• **Task item**: Every line of the records that holds the word "camera" should be copied.

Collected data
==================================================

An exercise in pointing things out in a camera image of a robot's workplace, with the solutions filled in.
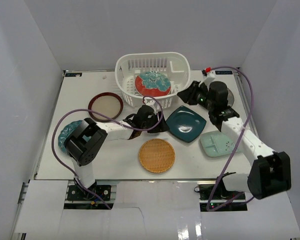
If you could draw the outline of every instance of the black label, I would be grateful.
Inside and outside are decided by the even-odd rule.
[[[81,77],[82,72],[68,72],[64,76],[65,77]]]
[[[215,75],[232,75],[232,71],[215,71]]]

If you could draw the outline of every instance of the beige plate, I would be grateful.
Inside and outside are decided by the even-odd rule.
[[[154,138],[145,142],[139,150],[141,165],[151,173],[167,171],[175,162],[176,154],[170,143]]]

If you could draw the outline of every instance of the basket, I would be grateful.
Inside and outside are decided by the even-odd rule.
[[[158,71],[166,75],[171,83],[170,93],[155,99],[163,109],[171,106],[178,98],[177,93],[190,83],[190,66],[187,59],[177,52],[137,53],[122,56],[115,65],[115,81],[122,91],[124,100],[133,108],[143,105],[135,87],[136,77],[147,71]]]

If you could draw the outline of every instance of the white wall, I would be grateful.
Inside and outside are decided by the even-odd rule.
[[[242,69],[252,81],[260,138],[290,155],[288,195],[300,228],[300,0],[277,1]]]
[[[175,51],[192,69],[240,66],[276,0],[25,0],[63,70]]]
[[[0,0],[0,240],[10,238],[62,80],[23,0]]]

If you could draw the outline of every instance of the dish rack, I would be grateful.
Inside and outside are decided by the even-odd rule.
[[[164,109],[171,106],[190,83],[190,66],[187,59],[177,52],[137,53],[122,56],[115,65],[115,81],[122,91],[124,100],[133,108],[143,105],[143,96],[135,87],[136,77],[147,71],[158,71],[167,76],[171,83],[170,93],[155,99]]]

==================================================

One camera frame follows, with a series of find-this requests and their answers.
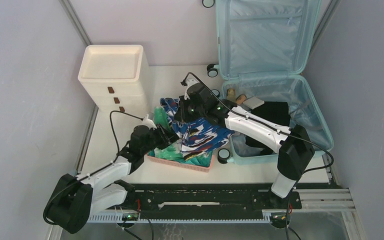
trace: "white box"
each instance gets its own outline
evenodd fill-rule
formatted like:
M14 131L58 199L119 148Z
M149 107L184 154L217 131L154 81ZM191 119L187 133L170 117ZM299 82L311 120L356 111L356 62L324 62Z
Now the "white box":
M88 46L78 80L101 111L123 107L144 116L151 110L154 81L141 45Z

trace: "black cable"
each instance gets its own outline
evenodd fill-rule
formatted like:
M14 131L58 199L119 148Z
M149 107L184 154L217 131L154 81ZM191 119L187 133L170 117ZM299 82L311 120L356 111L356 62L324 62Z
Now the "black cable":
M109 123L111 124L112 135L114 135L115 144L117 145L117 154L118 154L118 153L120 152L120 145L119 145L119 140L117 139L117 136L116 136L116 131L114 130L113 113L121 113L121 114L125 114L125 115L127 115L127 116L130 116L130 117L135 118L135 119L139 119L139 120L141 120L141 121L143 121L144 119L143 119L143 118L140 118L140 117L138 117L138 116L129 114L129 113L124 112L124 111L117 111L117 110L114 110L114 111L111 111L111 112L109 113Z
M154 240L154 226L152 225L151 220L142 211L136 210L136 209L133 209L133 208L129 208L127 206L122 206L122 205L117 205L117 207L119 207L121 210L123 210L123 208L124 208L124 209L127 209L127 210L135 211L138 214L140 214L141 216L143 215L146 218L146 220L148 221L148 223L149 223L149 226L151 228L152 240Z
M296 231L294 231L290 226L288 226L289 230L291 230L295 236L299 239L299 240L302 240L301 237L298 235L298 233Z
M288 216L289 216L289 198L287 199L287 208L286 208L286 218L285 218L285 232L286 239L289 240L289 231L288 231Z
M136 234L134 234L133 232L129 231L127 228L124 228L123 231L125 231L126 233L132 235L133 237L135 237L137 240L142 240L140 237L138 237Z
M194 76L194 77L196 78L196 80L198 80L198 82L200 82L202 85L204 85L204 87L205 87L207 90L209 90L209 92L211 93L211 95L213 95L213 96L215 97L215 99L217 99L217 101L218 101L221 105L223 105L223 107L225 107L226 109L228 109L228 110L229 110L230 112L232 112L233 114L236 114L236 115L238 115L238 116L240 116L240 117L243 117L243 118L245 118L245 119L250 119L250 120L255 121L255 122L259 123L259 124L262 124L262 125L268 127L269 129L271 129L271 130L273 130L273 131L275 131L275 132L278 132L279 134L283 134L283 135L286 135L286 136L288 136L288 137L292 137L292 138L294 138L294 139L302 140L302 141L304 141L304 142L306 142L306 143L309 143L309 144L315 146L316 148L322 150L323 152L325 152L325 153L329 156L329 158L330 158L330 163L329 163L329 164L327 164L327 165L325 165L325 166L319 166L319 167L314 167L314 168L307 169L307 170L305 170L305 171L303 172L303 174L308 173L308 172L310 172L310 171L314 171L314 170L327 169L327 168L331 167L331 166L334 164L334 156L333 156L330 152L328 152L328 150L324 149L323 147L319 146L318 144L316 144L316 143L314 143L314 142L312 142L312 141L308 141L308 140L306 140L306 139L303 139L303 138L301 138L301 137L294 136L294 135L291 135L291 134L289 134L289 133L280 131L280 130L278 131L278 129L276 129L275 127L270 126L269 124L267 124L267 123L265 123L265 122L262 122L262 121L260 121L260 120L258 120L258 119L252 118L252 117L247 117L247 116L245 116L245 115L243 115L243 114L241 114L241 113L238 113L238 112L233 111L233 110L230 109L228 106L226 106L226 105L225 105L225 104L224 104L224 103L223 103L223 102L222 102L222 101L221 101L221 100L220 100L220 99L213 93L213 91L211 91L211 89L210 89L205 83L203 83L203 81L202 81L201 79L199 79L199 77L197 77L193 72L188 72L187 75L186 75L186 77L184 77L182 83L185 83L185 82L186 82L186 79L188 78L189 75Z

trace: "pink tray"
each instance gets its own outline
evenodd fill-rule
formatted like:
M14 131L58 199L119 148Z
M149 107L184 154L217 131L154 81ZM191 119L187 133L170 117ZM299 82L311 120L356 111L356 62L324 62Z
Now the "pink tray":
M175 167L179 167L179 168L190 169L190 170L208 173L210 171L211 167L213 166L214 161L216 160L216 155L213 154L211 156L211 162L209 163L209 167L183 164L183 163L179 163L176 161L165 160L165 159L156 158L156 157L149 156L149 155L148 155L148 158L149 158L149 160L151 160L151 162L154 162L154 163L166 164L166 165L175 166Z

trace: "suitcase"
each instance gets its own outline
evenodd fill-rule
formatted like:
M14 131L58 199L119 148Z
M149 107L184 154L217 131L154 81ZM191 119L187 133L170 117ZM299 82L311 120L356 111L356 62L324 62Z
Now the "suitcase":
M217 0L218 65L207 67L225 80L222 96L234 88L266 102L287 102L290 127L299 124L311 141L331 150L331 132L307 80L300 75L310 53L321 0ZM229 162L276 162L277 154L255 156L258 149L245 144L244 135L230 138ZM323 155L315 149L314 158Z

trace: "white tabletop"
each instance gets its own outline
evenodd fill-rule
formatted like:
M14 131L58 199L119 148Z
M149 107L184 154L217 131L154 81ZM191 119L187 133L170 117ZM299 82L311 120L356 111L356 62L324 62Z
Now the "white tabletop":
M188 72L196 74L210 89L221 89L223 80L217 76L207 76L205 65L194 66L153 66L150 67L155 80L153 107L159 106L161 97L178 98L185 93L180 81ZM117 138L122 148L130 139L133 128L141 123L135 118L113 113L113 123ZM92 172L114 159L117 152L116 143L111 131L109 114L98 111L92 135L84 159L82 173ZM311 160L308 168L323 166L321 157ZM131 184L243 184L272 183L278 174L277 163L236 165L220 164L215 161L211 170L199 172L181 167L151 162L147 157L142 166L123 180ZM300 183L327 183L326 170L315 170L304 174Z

==================================================

• **Task response**:
An exercise in pointing things out in a camera image of a robot's workplace, with the solutions filled in.
One camera frame follows, with a series of find-this requests and their answers.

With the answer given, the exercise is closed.